Task to complete
Where in the data below does the word "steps" appear? Copy every line that has it.

Recorded information
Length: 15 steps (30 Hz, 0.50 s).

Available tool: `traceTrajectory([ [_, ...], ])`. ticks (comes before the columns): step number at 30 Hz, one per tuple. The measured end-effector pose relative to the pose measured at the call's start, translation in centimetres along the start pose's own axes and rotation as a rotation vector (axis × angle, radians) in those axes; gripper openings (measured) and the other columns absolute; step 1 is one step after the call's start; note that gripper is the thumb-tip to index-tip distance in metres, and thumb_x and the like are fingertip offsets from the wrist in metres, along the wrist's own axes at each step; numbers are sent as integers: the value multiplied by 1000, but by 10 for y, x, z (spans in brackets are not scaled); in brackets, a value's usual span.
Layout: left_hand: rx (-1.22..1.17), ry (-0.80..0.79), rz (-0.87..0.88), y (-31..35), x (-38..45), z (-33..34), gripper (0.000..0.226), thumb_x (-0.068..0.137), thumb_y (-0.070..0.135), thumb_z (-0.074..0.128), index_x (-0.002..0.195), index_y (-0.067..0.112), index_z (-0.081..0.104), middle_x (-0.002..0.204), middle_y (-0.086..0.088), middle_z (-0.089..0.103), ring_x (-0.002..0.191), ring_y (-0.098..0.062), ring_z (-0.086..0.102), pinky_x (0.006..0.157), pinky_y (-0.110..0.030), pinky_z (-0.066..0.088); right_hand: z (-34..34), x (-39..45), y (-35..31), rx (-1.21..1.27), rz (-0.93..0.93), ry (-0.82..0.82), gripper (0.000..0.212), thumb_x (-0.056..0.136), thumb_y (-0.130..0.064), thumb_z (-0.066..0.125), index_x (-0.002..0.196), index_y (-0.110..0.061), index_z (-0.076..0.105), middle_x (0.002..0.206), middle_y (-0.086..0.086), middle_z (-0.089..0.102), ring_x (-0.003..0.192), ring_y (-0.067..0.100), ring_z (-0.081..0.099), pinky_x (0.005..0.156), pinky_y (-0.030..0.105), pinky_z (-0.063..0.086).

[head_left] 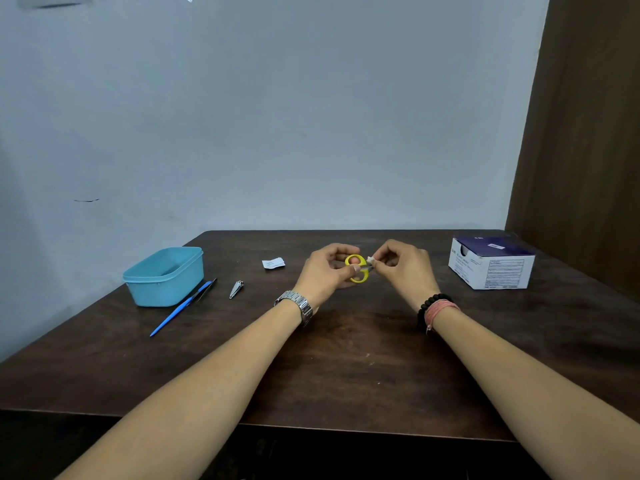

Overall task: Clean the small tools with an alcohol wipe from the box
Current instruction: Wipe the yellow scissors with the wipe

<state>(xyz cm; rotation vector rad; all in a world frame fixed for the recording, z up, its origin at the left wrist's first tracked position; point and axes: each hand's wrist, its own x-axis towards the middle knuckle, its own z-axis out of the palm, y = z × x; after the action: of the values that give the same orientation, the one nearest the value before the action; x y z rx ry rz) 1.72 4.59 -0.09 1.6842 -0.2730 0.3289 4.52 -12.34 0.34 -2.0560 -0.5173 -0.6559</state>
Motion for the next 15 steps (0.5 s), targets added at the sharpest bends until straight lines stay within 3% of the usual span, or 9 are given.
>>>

Response
Length: 15 steps (30 Hz, 0.50 s).
Motion for the next 15 steps (0.5 s), targets added at the sharpest bends until straight lines stay within 3% of the usual span, or 9 are given.

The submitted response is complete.